Despite these problems, we are persuaded that this approach to using cases in teaching, an approach which is more like taking part in an unfolding drama than being asked to carry on from a critical point in a narrative, has the potential to answer our teaching needs, i.e. to provide a rich but safe environment in which to practice the collaborative application of the professional skills used in IS design. However, we need a better implementation of the method if we are to go further.


5. The potential of new technology

Some of the problems identified in our discussion of traditional and interactive/role play case study approaches have the potential to be solved by new technologies such as email, the World Wide Web and digital multimedia.

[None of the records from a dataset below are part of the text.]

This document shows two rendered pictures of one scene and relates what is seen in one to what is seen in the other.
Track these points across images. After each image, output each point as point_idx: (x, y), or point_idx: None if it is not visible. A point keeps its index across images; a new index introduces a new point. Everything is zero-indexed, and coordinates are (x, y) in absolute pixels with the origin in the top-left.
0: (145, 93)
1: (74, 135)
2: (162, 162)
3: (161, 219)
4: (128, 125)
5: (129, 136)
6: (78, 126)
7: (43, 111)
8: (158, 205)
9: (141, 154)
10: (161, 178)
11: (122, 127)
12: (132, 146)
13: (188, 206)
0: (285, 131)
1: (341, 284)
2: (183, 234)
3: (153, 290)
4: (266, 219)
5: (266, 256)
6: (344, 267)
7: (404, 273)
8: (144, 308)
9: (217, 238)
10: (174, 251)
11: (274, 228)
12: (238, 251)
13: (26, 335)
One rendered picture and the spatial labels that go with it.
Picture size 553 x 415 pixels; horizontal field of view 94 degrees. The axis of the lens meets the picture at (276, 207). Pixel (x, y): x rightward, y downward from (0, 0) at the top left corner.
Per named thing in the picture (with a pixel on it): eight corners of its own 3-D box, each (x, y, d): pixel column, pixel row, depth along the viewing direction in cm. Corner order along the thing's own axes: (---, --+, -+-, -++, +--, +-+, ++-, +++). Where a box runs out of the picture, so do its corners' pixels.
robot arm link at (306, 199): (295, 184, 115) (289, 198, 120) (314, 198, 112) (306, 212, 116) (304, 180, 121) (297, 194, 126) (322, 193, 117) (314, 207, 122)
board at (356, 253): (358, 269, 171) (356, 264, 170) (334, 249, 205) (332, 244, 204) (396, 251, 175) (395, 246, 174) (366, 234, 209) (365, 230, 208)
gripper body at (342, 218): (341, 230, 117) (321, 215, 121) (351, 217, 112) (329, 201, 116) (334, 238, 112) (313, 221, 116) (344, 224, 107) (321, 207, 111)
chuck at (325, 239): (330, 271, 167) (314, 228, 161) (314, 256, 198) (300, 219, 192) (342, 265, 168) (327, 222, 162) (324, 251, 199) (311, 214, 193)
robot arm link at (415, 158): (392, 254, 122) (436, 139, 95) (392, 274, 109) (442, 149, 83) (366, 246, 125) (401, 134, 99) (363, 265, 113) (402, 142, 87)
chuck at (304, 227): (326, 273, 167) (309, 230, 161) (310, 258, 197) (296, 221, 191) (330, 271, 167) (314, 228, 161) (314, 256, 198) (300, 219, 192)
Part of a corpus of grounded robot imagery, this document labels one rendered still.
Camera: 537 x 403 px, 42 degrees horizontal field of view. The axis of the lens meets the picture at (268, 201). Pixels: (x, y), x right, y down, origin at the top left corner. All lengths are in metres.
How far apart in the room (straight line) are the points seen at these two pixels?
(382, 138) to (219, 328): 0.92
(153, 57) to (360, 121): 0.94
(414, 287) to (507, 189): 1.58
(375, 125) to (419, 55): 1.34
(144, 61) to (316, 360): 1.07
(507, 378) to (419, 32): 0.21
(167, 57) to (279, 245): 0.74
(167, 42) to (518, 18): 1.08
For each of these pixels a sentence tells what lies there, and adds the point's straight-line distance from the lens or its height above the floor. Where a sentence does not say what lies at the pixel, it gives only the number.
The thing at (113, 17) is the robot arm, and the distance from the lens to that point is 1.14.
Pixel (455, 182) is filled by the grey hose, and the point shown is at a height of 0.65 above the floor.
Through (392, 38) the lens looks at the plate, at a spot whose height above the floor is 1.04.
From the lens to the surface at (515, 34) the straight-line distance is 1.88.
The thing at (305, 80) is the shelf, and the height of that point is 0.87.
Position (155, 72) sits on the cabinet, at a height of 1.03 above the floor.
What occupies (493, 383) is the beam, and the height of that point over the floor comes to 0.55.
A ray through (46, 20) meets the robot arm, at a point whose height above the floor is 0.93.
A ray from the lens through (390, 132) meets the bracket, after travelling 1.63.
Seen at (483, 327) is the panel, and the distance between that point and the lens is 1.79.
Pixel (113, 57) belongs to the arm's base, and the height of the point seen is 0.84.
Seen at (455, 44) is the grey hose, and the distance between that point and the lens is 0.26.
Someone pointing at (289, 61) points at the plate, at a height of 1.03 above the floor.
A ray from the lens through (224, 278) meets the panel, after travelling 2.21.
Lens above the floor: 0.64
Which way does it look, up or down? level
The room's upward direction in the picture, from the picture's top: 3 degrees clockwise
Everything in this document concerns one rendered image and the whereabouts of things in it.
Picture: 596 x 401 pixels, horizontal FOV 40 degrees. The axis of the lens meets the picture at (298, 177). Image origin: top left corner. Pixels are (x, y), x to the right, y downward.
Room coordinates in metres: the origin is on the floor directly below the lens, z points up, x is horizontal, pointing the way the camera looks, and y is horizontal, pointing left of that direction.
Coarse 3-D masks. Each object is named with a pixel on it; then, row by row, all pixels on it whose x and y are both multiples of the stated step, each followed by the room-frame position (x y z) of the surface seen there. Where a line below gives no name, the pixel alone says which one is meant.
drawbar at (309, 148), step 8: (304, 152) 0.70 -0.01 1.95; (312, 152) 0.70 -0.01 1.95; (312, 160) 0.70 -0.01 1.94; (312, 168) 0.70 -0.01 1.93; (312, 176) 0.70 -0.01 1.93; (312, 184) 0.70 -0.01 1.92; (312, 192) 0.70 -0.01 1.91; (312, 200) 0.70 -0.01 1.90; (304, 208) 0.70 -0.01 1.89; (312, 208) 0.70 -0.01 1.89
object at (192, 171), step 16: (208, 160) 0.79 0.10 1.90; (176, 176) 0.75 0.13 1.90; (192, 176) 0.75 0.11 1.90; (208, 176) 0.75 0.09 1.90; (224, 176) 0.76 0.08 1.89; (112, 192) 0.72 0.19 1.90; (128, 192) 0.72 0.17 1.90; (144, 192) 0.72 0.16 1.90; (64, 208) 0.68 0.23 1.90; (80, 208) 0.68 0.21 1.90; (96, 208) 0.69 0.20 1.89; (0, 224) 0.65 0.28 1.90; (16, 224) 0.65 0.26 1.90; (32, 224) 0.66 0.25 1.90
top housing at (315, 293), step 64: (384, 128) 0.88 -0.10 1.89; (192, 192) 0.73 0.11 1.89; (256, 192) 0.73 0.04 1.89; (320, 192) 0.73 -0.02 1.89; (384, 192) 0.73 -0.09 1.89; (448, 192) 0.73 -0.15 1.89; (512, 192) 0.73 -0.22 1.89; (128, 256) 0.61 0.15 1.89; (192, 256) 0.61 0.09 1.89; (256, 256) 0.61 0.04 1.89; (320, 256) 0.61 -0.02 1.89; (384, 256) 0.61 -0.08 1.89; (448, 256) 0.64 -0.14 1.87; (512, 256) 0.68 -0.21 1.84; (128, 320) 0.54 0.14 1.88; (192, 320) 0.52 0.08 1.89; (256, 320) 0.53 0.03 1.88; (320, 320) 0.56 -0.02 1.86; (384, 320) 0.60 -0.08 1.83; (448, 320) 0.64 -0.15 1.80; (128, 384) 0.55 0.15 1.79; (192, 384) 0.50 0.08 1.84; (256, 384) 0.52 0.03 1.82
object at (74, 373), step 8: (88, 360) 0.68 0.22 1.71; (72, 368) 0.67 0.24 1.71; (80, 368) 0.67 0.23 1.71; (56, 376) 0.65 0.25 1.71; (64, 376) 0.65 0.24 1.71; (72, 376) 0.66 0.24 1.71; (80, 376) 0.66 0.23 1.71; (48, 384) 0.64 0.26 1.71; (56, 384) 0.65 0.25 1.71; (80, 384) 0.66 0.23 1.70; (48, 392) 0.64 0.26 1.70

The addition of non-textual media has the potential to overcome the lack of realistic texture in text-based cases, for instance via representations of virtual workplace visits, photos of people and workplaces, videos of interviews and recordings of meetings or micro-work sequences. Hypertext can be used to communicate the fragmentation and ambiguity of real experience. Communication tools such as email and bulletin boards can give the interactivity of the role-playing case method while avoiding the associated problems. Knowledge sharing, gradual unfolding over time and "anytime-anywhere" participation can be facilitated by using the World Wide Web. The aim of the Rich Case project at the University of Brighton is to harness the power of multimedia and the Internet to the case teaching approach by developing and testing example case studies for use in Information Systems teaching and providing a framework for colleagues in IT and elsewhere to create their own Rich Cases.


6. Rich Cases

The Rich Case approach is based on a structured collection of multimedia resources to be used for solving IS problems such as those confronting IS analysts and interaction designers. The structure is an open one, which can be varied to suit different teaching requirements, but we have implemented the Slap Shack case in it, to demonstrate the functions we think are indicated. The mode of use in this example assumes that a case will be used as a substantial part of a semester-long module based on a piece of group work. Groups of students are constituted by the students themselves, or by the tutor, and introduced to the case in general terms via a face to face discussion session. The groups then work together over several weeks to fulfil the assignment associated with the case, supported by occasional lectures to introduce analysis, design and evaluation techniques as appropriate. Each group is asked to imagine themselves to be members of a commercial design team engaged on designing a new communications strategy, whose other members are virtual. This gives a "cover story" for the prior existence of interviews between stakeholders and virtual design team members, and generally gives the tutor flexibility in her interventions as she can influence events, where necessary, in a naturalistic way, by acting in the role of a virtual team member.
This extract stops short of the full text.